Of all the world’s leaders, possibly two have served in uniform. The Pope was drafted into the Wehrmacht when he was sixteen, and the Queen volunteered as an ATS driver when she was the same age. She got her hands dirty and had to take cover in air raids, joining, as Bill Mauldin said, the club of them what has been shot at.
Some delicate souls in our time claim PTSD from having a bad day at the office.
Unfortunately, politicians with clean hands (if not hearts) still want to send other folks and other folks’ children to the wars. Well, I’ve got a solution for that: the next time anyone wants to have a war, the politicians and their kids, young and old, go first. Using Dr. Bernhard, the Pope, and Queen Elizabeth as precedents, the top age will be 75 and the bottom age will be 16.
"But…but…I’m in a wheelchair!" protests white-haired Senator Gloriosous.
"Not a problem, Private Gloriosous," replies Sergeant Rock, "We built ya a ramp to the turret of this here armored car. Yer a machine-gunner now. The war -- sorry, I meant nation-building -- you voted for is right down the street. Get with it."
"Oooooooooooooh! I want to be an officer in a pretty uniform and go to officers’ clubs and dances," coos Congressman Warprofit’s daughter Heather-Misty-Shannon-La’Shan’qua-Dawn.
"Wrong, Private Warprofit," replies Corporal Hardbutt. "You’ve got street patrol in two hours. Right now you’ve got KP. Your pa can help you. Wash all these mess trays."
"But…but…I’m a college graduate! I have an Honors BA in Community Activism with a minor in Serbo-Hungarian Literature!"
"Oh, sorry, Private Warprofit. I didn’t know. Here, I’ll show you and your pa how to wash dishes…"
"I don’t want to go to a beastly war!" pleads Poncy Tworbt, president of the Sidwell Friends School Chess Club. "I don’t wanna! I’m, like, y’know, an intellectual, and, like, stuff! I’m an artist! And a guitarist! I’m forming a band! I’m sensitive. I’m only 16! I just got my first Mercedes-Benz for my birthday! I’m special! Mummy tells me I’m special!"
"Yeah, Seaman Tworbt?" replies CPO Brasso, a career Navy man with his right forefinger locked in a perpetual curve from carrying a coffee cup for 30 years. "Well, yer mummy’s a Congressman, so yer goin’. Ya play chess, ya say? Great, here’s your swab and bucket. Get this boat deck squared away; we got night patrol up a little river they say used to flow from Eden. Sure hot now, in lots of ways. You might live through it. Now get busy."
The President goes too; the commander-in-chief can command from behind some sandbags in 115-degree heat. You think it’s a good war, boss? How good?
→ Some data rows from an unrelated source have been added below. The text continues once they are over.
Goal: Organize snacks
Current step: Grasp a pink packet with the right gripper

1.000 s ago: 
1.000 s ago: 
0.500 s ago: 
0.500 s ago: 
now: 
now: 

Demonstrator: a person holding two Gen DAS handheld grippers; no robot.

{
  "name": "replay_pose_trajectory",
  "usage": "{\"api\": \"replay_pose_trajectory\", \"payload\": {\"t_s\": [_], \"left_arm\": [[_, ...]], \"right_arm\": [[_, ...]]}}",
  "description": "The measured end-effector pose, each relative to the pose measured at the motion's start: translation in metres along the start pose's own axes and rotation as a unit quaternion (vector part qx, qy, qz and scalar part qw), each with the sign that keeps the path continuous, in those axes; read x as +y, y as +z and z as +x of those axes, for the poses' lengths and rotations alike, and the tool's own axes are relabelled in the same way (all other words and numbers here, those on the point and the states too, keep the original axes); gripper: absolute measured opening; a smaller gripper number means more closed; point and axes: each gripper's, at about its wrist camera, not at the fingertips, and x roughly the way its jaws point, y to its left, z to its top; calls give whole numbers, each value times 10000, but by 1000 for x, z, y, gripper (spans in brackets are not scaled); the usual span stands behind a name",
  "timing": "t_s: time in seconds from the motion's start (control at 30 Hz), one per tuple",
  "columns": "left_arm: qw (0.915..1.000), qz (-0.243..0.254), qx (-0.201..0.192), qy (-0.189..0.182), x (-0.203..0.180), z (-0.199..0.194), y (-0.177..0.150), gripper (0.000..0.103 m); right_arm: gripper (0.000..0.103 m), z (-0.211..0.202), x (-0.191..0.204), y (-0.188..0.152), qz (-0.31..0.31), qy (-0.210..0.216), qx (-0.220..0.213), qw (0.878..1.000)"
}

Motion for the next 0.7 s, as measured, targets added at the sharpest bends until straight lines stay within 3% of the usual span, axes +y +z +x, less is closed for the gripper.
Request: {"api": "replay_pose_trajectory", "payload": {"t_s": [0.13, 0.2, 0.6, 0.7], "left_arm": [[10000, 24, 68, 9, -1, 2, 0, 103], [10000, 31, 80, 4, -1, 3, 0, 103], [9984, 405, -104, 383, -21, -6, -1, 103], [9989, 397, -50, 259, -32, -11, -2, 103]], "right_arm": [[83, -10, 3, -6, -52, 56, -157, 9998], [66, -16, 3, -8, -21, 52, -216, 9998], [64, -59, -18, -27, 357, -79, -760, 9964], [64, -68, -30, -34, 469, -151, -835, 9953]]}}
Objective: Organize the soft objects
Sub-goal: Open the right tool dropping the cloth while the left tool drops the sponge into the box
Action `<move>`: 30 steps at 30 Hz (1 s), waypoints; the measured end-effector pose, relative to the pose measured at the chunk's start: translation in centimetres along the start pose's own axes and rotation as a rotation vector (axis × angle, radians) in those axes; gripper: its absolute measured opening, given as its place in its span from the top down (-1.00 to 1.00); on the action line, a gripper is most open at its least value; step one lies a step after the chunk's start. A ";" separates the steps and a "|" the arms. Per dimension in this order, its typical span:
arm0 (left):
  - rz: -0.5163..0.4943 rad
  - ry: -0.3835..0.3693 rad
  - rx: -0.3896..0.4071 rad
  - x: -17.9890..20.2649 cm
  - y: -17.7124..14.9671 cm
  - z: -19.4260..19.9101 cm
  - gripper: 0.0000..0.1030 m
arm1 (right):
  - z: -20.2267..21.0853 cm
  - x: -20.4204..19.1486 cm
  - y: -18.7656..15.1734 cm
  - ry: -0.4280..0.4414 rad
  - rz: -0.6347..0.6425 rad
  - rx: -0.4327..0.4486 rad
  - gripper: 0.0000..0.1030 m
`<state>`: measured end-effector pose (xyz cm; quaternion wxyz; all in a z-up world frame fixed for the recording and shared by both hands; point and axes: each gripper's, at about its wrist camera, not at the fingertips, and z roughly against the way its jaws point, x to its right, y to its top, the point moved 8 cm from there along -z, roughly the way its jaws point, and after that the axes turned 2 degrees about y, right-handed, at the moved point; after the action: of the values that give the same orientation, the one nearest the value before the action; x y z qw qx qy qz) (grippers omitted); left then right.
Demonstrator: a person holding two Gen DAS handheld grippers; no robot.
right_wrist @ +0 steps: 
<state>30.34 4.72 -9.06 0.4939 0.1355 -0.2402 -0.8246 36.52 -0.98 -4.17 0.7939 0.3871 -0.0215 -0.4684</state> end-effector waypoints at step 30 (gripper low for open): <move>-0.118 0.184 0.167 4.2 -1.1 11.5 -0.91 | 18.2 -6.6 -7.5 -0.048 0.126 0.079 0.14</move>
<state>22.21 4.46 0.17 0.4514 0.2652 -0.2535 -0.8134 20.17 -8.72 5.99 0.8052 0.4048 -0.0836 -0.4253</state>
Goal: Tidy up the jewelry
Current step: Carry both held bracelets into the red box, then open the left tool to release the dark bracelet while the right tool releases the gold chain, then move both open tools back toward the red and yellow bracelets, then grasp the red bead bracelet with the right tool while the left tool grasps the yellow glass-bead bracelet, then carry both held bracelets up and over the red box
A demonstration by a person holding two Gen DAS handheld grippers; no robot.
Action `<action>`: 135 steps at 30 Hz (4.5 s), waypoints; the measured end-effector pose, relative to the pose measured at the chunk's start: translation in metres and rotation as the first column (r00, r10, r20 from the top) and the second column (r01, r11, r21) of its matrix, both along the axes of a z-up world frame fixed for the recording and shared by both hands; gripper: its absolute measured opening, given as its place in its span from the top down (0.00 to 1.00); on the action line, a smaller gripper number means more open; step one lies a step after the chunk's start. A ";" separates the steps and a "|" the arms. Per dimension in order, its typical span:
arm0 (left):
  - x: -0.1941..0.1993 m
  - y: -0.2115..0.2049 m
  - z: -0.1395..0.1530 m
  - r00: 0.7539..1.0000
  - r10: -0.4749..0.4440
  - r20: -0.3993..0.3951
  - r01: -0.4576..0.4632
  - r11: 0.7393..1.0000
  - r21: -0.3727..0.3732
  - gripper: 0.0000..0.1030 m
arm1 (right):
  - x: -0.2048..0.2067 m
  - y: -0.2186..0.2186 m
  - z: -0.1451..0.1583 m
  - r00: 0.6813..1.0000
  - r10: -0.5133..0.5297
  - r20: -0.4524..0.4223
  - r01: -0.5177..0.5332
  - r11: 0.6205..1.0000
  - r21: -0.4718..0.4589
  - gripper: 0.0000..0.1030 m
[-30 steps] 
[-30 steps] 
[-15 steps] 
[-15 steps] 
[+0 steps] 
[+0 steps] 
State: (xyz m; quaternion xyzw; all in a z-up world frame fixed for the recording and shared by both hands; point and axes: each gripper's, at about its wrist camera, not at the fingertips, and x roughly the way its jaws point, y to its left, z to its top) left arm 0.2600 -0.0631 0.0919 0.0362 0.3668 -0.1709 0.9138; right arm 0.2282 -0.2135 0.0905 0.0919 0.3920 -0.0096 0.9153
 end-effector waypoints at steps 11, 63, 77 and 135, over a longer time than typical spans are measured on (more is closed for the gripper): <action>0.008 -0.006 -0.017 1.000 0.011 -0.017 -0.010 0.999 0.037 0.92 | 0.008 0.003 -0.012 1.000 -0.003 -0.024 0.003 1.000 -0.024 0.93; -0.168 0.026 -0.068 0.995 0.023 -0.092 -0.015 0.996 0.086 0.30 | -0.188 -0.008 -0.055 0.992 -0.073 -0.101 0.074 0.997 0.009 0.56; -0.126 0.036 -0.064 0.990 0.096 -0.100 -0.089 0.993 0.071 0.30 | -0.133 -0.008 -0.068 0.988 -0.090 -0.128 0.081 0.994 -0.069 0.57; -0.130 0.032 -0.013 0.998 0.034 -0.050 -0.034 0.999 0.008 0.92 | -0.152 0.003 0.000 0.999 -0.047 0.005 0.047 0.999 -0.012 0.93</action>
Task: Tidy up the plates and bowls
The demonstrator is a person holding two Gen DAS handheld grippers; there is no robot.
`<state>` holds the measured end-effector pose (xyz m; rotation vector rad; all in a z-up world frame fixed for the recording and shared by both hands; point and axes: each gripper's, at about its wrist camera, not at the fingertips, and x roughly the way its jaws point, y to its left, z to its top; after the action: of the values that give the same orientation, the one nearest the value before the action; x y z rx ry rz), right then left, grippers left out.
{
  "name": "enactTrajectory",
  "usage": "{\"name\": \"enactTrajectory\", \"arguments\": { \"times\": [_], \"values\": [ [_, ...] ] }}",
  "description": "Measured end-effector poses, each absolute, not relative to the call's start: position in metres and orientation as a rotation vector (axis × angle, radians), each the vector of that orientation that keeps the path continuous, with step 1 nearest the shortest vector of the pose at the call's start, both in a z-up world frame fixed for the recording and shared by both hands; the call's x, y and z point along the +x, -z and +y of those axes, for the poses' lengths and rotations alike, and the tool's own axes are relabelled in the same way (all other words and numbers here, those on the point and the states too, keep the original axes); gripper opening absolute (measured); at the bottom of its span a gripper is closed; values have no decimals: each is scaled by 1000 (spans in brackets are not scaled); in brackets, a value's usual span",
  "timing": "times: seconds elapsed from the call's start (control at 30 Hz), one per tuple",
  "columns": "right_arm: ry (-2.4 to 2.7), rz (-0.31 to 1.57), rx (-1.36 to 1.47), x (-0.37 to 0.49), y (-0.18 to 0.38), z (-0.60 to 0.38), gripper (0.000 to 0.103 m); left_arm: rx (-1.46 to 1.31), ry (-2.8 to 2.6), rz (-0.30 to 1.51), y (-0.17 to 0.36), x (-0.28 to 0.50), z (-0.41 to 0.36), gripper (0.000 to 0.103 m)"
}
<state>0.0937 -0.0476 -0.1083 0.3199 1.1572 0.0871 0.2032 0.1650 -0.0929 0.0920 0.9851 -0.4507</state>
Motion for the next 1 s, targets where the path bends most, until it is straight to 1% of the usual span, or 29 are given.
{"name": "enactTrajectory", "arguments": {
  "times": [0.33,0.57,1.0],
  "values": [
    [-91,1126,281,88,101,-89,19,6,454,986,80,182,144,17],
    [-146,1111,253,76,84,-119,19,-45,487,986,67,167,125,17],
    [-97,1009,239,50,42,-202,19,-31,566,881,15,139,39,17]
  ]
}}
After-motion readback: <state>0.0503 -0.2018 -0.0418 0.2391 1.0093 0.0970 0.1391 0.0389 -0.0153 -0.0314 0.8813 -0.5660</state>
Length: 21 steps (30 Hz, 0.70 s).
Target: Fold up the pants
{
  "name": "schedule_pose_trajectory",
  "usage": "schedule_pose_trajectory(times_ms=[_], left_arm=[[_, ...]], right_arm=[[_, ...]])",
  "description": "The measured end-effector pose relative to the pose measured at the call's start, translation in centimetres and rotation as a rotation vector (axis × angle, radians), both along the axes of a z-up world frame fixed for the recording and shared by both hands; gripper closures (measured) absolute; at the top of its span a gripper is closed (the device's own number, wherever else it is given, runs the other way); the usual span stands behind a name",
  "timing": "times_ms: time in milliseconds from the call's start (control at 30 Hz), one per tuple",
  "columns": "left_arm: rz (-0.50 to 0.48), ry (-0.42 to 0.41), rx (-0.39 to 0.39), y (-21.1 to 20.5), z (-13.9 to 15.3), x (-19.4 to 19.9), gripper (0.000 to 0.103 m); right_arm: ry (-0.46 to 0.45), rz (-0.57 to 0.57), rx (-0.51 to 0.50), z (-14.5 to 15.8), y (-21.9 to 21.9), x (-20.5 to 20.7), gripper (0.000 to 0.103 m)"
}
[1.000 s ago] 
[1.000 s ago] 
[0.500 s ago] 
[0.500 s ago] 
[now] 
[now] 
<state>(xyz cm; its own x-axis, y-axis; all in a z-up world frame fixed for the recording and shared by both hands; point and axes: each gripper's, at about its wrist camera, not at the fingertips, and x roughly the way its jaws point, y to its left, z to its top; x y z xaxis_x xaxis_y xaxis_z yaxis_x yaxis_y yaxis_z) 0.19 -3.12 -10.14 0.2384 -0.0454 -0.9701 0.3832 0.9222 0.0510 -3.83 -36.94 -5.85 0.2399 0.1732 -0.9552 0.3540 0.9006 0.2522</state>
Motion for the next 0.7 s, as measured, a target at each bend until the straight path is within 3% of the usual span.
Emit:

In the meantime, each investor in companies with military contracts will receive a private’s pay for the duration of the war.
But what about the ordinary citizens, the folks who have no power to declare a war? Oh, they can go to the wars if they want to: the kid at the feed store, the guy climbing the cracking unit, the lineman, the nurse, the storekeeper, the doctor. Sure, if they want to go. But they don’t have to.